§ **Extracted entries**
※ ※ ※
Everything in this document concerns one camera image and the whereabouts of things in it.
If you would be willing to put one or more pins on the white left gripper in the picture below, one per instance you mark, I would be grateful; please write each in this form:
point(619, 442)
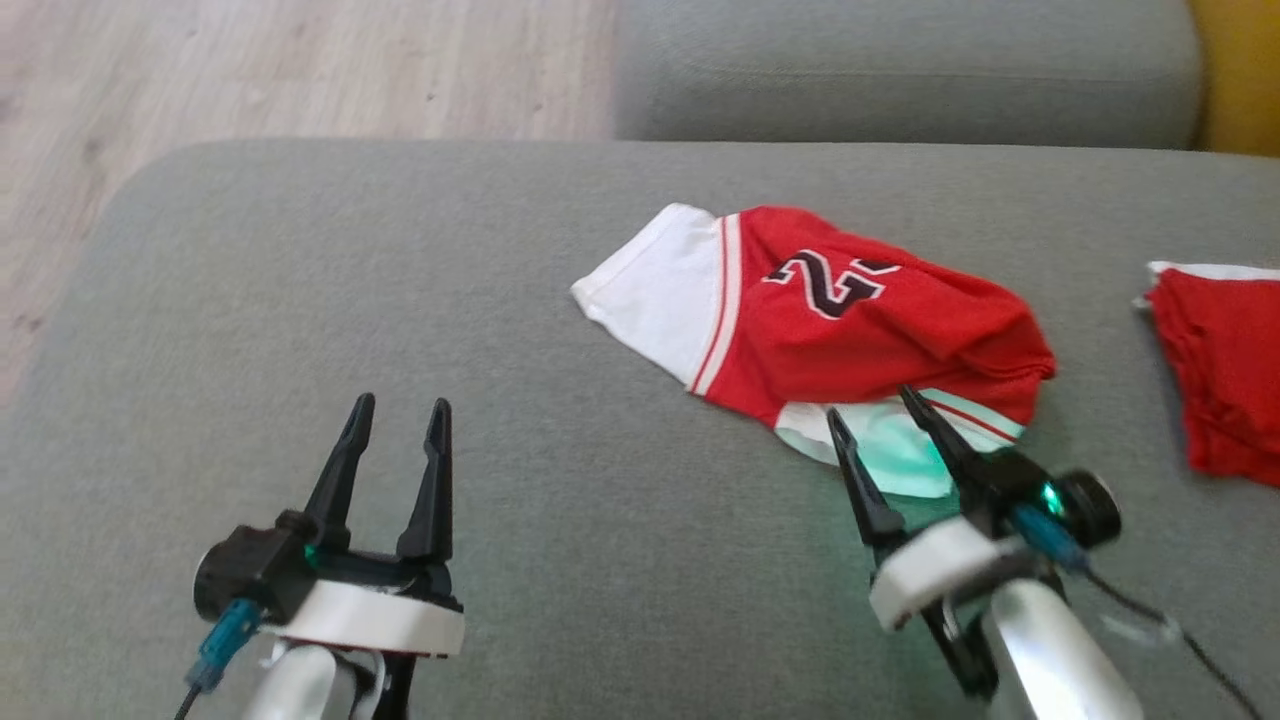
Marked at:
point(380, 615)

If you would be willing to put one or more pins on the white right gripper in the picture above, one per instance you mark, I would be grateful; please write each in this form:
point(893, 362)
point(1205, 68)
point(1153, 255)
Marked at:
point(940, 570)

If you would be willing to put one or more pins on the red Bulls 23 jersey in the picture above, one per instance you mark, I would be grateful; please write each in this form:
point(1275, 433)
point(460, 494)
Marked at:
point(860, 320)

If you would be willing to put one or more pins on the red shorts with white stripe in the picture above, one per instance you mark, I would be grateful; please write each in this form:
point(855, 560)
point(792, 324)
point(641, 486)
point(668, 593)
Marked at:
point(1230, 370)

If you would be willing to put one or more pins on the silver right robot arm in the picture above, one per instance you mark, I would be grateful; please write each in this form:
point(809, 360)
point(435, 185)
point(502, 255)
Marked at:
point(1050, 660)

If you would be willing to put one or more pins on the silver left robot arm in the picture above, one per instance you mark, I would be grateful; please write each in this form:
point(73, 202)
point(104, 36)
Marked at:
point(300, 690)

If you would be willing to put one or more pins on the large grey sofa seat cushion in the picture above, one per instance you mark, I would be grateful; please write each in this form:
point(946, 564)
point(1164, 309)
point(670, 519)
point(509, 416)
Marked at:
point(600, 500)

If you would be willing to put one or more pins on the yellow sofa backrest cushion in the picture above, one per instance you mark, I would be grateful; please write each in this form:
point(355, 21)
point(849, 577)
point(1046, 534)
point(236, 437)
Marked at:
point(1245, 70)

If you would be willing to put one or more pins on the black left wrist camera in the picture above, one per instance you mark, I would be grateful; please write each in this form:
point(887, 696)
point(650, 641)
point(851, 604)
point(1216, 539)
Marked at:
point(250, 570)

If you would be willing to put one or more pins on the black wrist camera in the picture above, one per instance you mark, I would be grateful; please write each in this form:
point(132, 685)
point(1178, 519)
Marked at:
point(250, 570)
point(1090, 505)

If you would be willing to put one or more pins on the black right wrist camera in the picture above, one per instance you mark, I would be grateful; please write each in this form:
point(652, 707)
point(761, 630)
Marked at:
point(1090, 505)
※ ※ ※
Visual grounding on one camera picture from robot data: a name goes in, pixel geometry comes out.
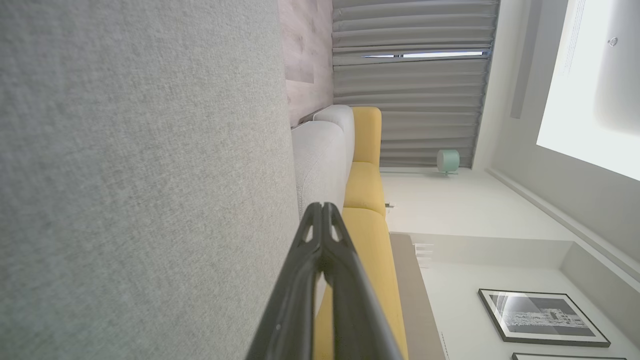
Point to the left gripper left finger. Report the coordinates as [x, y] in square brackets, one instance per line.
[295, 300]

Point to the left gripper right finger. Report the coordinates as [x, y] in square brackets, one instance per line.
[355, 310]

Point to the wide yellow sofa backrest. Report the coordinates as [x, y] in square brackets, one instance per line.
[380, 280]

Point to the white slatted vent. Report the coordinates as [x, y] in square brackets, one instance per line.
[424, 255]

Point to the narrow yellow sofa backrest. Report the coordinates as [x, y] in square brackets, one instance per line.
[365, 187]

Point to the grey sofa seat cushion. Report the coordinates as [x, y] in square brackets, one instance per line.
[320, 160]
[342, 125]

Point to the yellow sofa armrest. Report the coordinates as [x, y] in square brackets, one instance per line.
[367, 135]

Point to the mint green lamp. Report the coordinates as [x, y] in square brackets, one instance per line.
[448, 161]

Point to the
※ ※ ※
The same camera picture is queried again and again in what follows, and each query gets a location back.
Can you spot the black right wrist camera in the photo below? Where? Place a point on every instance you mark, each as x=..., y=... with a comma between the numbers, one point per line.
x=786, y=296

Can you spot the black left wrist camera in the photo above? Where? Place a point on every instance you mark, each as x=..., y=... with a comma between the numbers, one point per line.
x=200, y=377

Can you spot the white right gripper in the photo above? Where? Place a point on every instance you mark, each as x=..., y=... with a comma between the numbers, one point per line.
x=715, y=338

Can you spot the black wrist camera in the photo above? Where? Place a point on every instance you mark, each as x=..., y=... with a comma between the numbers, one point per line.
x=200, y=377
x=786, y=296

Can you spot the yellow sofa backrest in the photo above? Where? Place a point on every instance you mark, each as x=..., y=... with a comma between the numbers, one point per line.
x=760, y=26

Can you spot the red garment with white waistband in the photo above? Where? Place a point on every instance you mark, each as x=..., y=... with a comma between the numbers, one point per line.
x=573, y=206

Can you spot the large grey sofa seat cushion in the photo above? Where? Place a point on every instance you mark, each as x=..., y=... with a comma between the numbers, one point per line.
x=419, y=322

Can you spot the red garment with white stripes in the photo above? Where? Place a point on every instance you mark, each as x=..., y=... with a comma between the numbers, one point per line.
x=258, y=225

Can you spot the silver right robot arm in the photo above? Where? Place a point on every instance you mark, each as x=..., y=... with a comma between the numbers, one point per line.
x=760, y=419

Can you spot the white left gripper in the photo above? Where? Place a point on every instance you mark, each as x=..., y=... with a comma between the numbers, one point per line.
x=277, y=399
※ ※ ※
§ **Activity**
For the material above, reproduce exactly the lines from the line with "point(73, 202)" to the line with "point(650, 641)", inclusive, and exclude all others.

§ **Answer box**
point(73, 202)
point(104, 36)
Marked at:
point(300, 690)

If you would be willing to put one or more pins on the large grey sofa seat cushion in the picture above, one per instance you mark, I would be grateful; please write each in this form:
point(946, 564)
point(1164, 309)
point(670, 519)
point(509, 416)
Marked at:
point(600, 500)

If you would be willing to put one or more pins on the yellow sofa backrest cushion in the picture above, one per instance you mark, I would be grateful; please write each in this form:
point(355, 21)
point(849, 577)
point(1046, 534)
point(236, 437)
Marked at:
point(1245, 70)

If you would be willing to put one or more pins on the black left wrist camera in the picture above, one per instance you mark, I would be grateful; please write each in this form:
point(887, 696)
point(650, 641)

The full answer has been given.